Wolf kill contest sparks outrage
The contest is $50 to enter. At the end of the contest, on May 31, the winners will receive prizes ranging between $250 to upwards of $1,000, it has been reported…
The wolf management plan included many techniques to reduce the population of wolves in B.C., including shooting them from a helicopter, increasing the length of hunting and trapping seasons and increasing an individual hunter’s bag limit.
“It sounds like a really backwards, naïve solution” said Kai Chan, a Canada Research Chair and associate professor at UBC’s Institute for Resource, Environment and Sustainability said about the contest. He noted that in many other regions the practice of indiscriminately killing large carnivores to control their population has not worked.
“This is because of wolf population biology,” said Chan, “One of the dangers of shooting the wolves is splintering the pack which can lead to more problems such as renegade wolves.”
Chan said that in some regions, insurance schemes that minimize the economic risk for ranchers and farmers of losing their livestock have played a role in reducing the number of ranchers who kill predators. He noted that this strategy has worked particularly well in India and resulted in fewer tigers being killed by ranchers.
He also said that there are other more humane and more effective ways for ranchers to manage wolves in a non-lethal way.
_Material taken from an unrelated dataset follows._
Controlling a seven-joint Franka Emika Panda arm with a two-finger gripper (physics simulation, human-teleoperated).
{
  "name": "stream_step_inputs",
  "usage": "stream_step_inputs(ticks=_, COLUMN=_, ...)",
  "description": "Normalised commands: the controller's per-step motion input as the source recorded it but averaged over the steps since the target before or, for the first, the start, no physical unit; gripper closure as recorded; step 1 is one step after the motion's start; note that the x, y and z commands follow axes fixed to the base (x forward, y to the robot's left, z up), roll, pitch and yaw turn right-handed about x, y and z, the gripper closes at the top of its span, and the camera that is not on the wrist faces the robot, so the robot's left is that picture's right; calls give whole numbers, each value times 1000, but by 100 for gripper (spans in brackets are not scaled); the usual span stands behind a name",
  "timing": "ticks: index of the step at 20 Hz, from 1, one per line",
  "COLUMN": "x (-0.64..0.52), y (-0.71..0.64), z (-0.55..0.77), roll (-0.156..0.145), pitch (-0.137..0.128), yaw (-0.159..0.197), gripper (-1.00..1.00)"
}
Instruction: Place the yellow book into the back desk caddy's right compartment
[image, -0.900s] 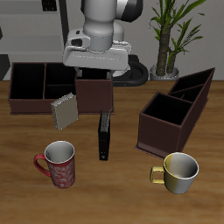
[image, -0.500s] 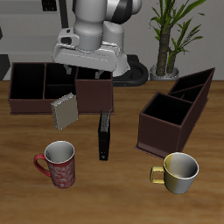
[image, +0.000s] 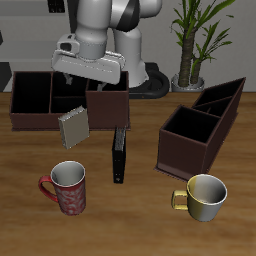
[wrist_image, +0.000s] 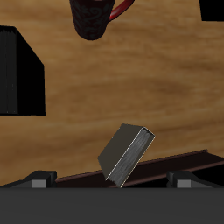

“In Idaho they’ve had a 90 per cent decline in wolf problems. By using behavioural conditions – loud noises – to scare the wolves away. The idea is that wolves are smart and they are afraid of people. Ranchers can use that to their advantage,” said Chan.
Chris Genovali, executive director at Raincoast Conservation Foundation, says that humans and not the wolves at are at fault for the loss of caribou.
“How we humans are altering the landscape is really the ultimate cause of caribou decline. Whether it’s through logging, building roads and degrading habitat, humans are creating a landscape where it is easier for wolves to predate on caribou. In many areas its not just wolves that are preying on caribou. It’s also cougars, grizzly bears and black bears,” said Genovali.
Genovali said that the province’s new wolf management plan encourages hunters in different regions to kill more wolves, and that wolves are highly complex, highly social, intelligent and sensitive animals that live in family groups.
“I think that when your policy is to kill more wolves, the natural outgrowth of that will be the prize or the wolf-killing derby type of situation.”